"Personal thoughts, ramblings, and nonsense from Drew, himself."
This post was written on May 30, 2007 at, or around 3:09 am by Drew. This post is composed of 226 words from the English language and currently has 12 comments to its name. Additionally, this article is tagged under Applications, Security, Software, Sys Admin, The Notebook, Tips, UNIX/Linux, Virtualization, VMWare, Workaround and you can trackback to this article using this link. This post was last updated on Oct 31, 2009. Enough talk, carry on.
Have you ever received the Failed to create named-pipe directory error message via the vmware-mui error log files, and not able to access the VMWare Management Interface? If so, here’s the fix.
The error message at hand is the following:
/var/log/vmware-mui/error_log
[Mon Oct 2 08:37:46 2006] [error] ModVmdb load: Address of ModVmdb_InitCore: 0xb7c745a0
[Mon Oct 2 08:37:46 2006] [error] Failed to create named-pipe directory: /var/run/vmware//httpd/3854: No such file or directory
[Mon Oct 2 08:37:46 2006] [error] VMWARE PANIC: \nNOT_IMPLEMENTED F(4023):707
[Mon Oct 2 08:37:46 2006] [error] Panic: Could not allocate temporary context.
I believe I have only seen this issue with Ubuntu systems. I don’t know if this is a bug or not, but it sure was bugging me. I also believe other people have resolved this, but I’m just going to put my idea out there just in case someone likes the way I choose to resolve this issue myself. I decided to create the /var/run/vmware/httpd directory and then change the ownership to www-data (Apache user for Apache default in Ubuntu). Then, I change the permissions to read, write, execute for the owner (www-data), and no other user can touch it, which is a good choice of security.
Here’s the fix:
BASH
mkdir /var/run/vmware/httpd
chown www-data /var/run/vmware/httpd
chmod 700 /var/run/vmware/httpd
Let me know if you have another work around, or maybe this doesn’t fix your system; if so, let’s talk.
Hey Brian,
Glad you got it working again.
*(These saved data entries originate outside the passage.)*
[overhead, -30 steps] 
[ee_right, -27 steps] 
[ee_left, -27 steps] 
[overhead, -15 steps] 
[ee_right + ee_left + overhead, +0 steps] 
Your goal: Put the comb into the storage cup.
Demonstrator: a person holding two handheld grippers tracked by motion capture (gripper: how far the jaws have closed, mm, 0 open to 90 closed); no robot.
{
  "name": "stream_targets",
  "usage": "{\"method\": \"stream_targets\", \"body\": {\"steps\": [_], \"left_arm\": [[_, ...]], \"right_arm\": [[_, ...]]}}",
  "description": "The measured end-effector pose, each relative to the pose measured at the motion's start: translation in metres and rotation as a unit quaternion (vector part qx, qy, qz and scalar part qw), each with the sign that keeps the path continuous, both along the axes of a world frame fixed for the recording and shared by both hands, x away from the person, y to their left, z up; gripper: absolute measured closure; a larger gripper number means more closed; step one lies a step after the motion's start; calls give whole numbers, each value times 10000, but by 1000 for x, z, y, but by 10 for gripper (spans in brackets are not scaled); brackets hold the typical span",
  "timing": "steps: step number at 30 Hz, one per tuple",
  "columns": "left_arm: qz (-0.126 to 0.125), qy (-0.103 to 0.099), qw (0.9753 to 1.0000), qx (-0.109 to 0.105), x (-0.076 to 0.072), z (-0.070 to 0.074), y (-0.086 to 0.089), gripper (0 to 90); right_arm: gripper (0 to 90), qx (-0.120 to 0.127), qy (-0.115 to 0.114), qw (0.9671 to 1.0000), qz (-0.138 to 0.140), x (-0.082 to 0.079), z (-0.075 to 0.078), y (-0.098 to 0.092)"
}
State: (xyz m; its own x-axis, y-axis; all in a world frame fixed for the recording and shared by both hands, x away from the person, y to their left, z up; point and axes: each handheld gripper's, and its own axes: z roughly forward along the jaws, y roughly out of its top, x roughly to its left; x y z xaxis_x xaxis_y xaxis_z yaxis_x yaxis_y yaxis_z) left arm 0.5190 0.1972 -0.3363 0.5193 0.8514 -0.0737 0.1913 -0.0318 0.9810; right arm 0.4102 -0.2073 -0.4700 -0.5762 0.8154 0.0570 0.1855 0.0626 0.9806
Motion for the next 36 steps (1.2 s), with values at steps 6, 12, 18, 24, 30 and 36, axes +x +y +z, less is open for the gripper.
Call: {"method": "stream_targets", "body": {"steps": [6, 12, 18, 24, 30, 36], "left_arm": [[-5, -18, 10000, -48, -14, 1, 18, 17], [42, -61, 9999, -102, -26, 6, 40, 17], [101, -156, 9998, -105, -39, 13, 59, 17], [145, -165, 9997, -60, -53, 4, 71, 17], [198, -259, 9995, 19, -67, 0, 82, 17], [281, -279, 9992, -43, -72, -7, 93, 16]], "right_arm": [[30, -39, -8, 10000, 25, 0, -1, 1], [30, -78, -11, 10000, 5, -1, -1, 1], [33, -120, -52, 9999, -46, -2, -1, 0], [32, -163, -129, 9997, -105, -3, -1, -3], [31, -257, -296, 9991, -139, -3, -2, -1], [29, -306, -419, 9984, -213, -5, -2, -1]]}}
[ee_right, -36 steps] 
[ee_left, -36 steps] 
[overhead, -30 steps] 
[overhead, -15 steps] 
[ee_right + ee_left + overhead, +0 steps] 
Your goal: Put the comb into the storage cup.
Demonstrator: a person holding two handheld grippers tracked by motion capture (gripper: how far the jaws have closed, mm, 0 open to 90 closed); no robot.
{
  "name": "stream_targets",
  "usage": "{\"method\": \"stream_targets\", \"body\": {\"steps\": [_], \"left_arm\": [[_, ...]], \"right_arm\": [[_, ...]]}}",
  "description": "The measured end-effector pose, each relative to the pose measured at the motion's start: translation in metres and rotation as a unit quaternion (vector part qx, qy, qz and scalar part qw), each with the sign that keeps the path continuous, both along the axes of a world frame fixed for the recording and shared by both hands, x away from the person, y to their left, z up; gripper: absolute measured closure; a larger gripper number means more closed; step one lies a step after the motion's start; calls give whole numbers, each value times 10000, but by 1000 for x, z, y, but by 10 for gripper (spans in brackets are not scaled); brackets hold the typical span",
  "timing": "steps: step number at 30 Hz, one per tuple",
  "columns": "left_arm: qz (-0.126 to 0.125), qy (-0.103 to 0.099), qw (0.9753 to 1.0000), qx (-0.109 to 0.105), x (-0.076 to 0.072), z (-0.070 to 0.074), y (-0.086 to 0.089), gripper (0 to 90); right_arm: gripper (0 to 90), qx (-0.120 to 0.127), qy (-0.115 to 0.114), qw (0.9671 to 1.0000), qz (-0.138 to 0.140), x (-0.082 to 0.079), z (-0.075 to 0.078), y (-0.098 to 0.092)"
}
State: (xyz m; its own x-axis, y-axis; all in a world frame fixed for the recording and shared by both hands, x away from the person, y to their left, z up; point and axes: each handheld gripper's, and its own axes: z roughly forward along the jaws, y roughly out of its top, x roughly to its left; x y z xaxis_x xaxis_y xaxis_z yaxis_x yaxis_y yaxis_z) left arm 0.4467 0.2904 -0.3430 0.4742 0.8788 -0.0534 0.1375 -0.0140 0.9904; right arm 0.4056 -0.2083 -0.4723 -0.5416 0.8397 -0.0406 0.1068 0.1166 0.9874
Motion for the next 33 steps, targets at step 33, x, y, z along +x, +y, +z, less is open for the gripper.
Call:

Let me know if you run into any other troubles.
Regards,
Drew
Worked as prescribed, thanks! Only difference for me was owner had to be nobody:nobody on RHEL4.
Hello,
also got this error.
Tried to fix it according to your suggestions.
Didn’t work.
Directory /var/run/vmware/httpd does exist with the appropriate owner and access rights.
Running CentOS 4.4
any clue?
I have modified the script /etc/init.d/httpd.vmware and i have inserted of the beginning of script
if [ ! -e /var/run/vmware/httpd ];
then
mkdir /var/run/vmware/httpd;
fi
chown www-data /var/run/vmware/httpd
chmod 700 /var/run/vmware/httpd
if the directory don’t exist it’s create… but if exist for security I chanche the permission of directory.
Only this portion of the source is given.